** Information shown follows **

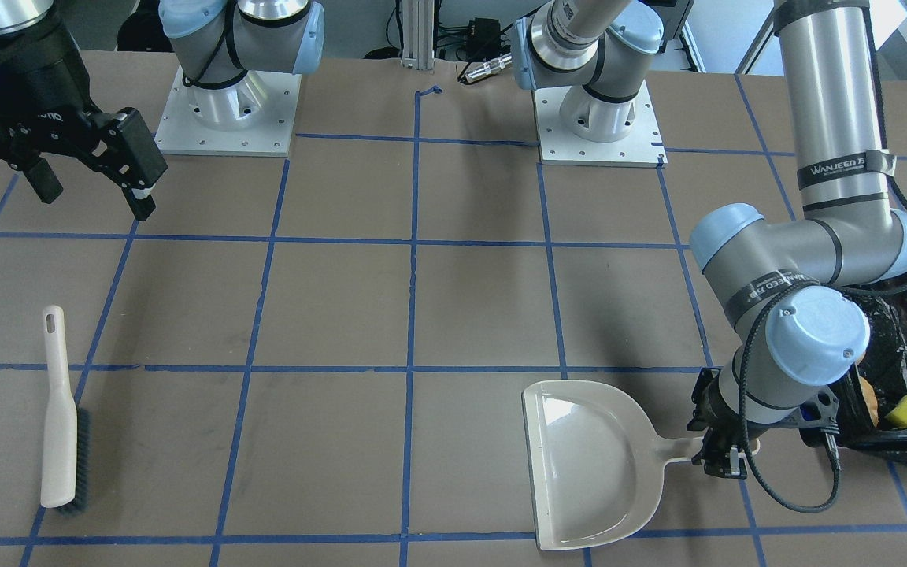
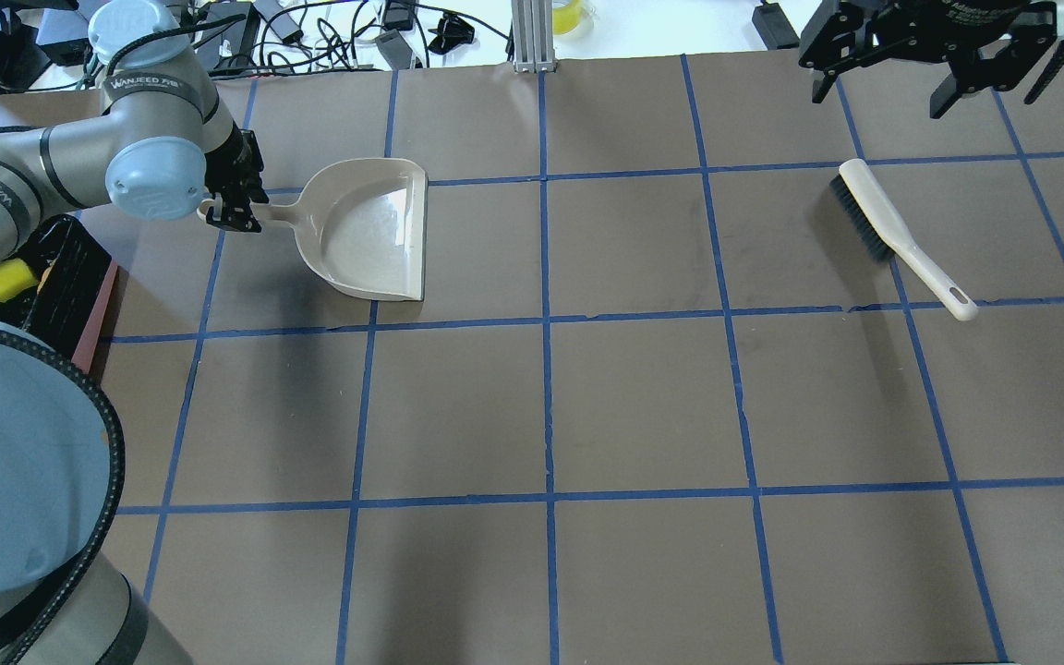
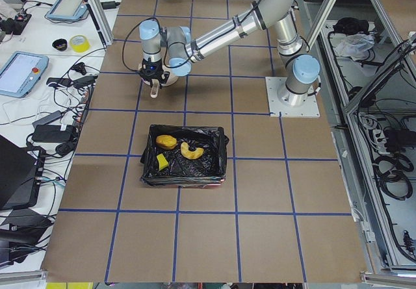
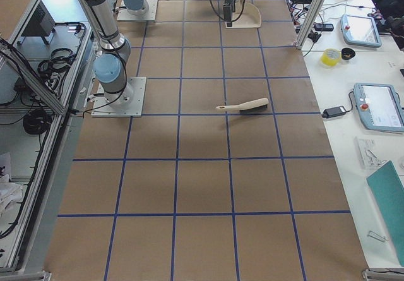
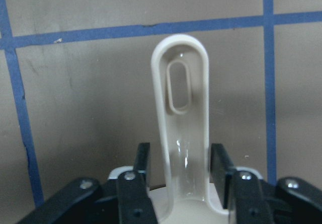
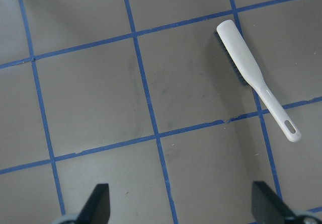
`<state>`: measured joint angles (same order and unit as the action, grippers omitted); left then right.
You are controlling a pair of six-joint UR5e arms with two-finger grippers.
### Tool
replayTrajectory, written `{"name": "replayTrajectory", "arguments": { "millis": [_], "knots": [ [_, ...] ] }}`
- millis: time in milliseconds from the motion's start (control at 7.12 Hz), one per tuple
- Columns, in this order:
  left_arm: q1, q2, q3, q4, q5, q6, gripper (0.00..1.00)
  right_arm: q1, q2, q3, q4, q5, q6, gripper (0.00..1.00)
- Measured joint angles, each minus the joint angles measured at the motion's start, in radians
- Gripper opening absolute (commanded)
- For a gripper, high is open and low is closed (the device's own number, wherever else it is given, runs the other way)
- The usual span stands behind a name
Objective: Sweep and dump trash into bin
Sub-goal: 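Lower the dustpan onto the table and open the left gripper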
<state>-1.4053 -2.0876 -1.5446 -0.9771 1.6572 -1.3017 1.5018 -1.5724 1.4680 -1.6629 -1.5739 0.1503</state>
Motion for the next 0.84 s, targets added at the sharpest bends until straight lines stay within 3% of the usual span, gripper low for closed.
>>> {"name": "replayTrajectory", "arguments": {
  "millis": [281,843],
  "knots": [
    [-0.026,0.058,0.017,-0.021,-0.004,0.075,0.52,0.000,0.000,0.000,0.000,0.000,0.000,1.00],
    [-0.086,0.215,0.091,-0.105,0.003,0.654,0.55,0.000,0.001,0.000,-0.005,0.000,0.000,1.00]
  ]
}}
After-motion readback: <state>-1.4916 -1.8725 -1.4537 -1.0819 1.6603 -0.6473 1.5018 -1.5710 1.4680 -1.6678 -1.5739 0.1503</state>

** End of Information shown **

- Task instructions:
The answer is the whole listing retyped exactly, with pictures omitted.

- Problem solution:
`<state>`: measured joint angles (same order and unit as the action, grippers omitted); left then right.
You are controlling a pair of six-joint UR5e arms with two-finger grippers.
### Tool
replayTrajectory, written `{"name": "replayTrajectory", "arguments": { "millis": [_], "knots": [ [_, ...] ] }}`
- millis: time in milliseconds from the motion's start (control at 7.12 Hz), one per tuple
- Columns, in this order:
  left_arm: q1, q2, q3, q4, q5, q6, gripper (0.00..1.00)
  right_arm: q1, q2, q3, q4, q5, q6, gripper (0.00..1.00)
- Measured joint angles, each minus the joint angles measured at the motion's start, in radians
- Gripper opening absolute (commanded)
- For a gripper, high is open and low is closed (the device's own number, wherever else it is given, runs the other way)
- The usual span stands behind a name
Objective: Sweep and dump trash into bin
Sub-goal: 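Lower the dustpan onto the table and open the left gripper
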<state>-1.4053 -2.0876 -1.5446 -0.9771 1.6572 -1.3017 1.5018 -1.5724 1.4680 -1.6629 -1.5739 0.1503</state>
Motion for the next 0.84 s, targets added at the sharpest bends until straight lines stay within 3% of the usual span, gripper low for closed.
>>> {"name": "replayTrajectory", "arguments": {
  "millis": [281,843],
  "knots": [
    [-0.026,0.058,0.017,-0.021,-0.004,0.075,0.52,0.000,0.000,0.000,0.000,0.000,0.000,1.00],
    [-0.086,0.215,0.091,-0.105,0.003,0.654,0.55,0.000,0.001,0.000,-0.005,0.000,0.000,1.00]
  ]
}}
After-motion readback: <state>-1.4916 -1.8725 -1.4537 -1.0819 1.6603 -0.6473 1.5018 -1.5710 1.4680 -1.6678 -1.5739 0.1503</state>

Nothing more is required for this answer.